HONOLULU (AP) – Hurricane Douglas joined a long list of storms that came near the Hawaiian Islands but did not cause major damage.
The Mayor of Kauai, Derek Kawakami, said that such experiences unfortunately help people to be complacent and think disasters will never strike them.
“What we are really worried about is Nature – there is no way you can control it. And once he decided not to send a message but it really had an impact on our island, it will happen when certain people take it lightly,” Kawakami said.
Douglas passes about 45 miles (72 kilometers) north of Maui and may even be closer to Oahu as a Category 1 storm on Sunday.
Although there were previous warnings that Douglas could pass directly through the islands, surfers hit the waves and selfie-takers flocked to the coastline on Oahu.
Chaney Borja went hiking with his adult son in hopes of seeing the waterfall. He chose a ridge where there was flat ground and where he felt he would not be hurt. He also tracks the rain on the radar.
He said people on Oahu keep food, water and supplies but also like to use the opportunity provided by the storm to see big waves in places where there are usually no waves.
“One day we will not take it seriously and will only hit and we will not be ready for it,” Borja said. “And yes, we buy everything, but we still go in the direction of the storm.”
Kawakami said that Kauai’s history of being hit by a huge storm and flooding had left a strong impression on the islanders who took the weather threat seriously.
“Even people who are relatively migrants, in a sense will hear local knowledge, will see people getting ready. And they will only follow, “Kawakami said.
In 1992, Hurricane Iniki damaged or destroyed 41 percent of the island’s homes. Just two years ago, torrential rain triggered a landslide that cut off entire communities on the northern coast of Kauai for months.
Talmadge Magno, civil defense administrator for the County of Hawaii, said he thought most people heeded warnings and would not test nature.
He said Hurricane Douglas offered residents a way to learn how they could do a better job getting ready for such a storm.
“I think this is a good test for the community as well to see where they are in preparedness,” he said.
Meteorologists say that Douglas would be far worse in Hawaii if he was tracked only 20 or 30 miles (32 to 48 kilometers) to the south.
“Not only does it not make landings, it surrounds the islands,” said the National Weather Service meteorologist Chevy Chevalier.
Rarely there are storms that hit islands that are relatively small compared to the extent of the Pacific Ocean.
“You won’t see them being beaten that often,” Chevalier said.
Oahu does not receive much rainfall, but heavy rains and winds hit Maui, uprooting a small tree on the Hana Highway.

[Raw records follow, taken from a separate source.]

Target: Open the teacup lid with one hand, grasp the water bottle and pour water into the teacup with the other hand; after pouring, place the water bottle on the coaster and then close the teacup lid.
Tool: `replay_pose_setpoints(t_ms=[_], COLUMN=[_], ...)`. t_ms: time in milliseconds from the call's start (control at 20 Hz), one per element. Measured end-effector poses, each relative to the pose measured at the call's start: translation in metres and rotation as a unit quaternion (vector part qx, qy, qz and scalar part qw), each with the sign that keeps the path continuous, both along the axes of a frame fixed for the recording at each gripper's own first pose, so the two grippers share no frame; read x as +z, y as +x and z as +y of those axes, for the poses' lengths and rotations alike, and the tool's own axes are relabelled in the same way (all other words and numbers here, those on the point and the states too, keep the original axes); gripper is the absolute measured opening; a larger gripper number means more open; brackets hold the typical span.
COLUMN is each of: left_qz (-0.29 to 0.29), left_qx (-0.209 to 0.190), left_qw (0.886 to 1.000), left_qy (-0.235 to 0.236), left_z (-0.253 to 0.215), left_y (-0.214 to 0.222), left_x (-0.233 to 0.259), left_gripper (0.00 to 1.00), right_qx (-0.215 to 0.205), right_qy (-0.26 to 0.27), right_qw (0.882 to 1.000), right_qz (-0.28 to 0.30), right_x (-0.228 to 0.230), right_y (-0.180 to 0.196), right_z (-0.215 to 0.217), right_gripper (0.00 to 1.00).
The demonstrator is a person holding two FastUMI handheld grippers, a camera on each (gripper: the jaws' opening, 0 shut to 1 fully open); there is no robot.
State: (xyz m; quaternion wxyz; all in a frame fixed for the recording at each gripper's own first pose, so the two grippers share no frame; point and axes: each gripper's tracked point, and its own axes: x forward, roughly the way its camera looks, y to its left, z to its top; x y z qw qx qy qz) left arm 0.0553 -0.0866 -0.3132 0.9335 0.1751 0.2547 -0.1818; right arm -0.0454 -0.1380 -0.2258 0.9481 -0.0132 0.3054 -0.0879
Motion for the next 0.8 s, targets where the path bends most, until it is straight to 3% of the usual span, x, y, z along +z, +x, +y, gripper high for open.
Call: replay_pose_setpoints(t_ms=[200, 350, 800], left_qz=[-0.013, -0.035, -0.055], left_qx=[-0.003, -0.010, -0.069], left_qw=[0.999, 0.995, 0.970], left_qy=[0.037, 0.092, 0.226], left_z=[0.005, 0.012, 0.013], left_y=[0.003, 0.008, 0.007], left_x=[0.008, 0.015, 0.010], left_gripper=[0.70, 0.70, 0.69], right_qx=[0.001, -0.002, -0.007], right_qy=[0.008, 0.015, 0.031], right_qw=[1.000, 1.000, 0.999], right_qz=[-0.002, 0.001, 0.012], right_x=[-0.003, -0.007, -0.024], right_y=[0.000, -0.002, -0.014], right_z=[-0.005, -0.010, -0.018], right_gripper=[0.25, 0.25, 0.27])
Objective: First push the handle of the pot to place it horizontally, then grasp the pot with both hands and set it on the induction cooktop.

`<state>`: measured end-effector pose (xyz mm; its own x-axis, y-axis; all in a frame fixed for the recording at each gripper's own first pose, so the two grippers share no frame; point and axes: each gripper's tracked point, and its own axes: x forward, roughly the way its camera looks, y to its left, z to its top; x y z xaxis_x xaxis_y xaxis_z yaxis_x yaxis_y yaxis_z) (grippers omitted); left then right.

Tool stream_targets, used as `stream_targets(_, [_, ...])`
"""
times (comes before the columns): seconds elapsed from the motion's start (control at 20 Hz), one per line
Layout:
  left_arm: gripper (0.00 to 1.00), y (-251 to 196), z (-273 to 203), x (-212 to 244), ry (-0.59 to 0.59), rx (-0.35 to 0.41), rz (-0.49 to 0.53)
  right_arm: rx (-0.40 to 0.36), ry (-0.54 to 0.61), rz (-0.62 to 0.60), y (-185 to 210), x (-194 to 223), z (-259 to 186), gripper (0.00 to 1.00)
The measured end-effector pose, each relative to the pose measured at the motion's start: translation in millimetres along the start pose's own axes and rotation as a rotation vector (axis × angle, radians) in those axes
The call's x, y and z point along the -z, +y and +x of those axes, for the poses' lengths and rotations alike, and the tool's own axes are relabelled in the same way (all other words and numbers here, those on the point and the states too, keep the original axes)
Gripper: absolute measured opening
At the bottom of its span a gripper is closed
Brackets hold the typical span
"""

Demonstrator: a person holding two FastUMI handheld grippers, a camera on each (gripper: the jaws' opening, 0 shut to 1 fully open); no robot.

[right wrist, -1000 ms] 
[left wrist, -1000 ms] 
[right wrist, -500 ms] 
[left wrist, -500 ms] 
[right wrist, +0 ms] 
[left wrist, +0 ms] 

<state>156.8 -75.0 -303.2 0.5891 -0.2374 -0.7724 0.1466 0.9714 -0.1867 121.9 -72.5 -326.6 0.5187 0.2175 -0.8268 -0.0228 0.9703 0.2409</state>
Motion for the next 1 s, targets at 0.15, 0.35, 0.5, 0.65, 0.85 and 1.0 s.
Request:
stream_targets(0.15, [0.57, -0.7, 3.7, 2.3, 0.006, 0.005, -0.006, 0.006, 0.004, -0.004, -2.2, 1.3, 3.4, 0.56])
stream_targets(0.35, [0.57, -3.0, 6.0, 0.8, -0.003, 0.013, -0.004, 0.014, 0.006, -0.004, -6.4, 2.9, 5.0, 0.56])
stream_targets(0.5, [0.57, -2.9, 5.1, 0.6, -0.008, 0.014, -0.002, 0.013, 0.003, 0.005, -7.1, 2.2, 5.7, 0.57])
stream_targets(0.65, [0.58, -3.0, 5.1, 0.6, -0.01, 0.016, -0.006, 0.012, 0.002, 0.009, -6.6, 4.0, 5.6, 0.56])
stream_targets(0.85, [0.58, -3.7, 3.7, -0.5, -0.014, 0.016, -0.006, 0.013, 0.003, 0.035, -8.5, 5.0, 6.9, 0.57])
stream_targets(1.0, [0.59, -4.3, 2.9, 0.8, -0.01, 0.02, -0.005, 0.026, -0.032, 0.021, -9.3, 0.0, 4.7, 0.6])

Duke Stevens, who lives in Hana at the eastern end of Maui, said there was no more wind on Sunday afternoon and the light rain that kept falling all night subsided.
“I have seen far worse,” said Stevens, who has lived in Maui since 1987.
Antonia Hall, from the city of Kihei in western Maui, said she brought her patio furniture inside, bought food that didn’t last long and filled up her bath tub for emergency water supplies, but storms avoided the area.
“Maui has circled so many storms,” he said. “It’s kind of something we’ve been through here.”
Associated Press journalist Mark Thiessen in Anchorage, Alaska, Brian PD Hannon in Phoenix, and Julie Walker in New York contributed to this report.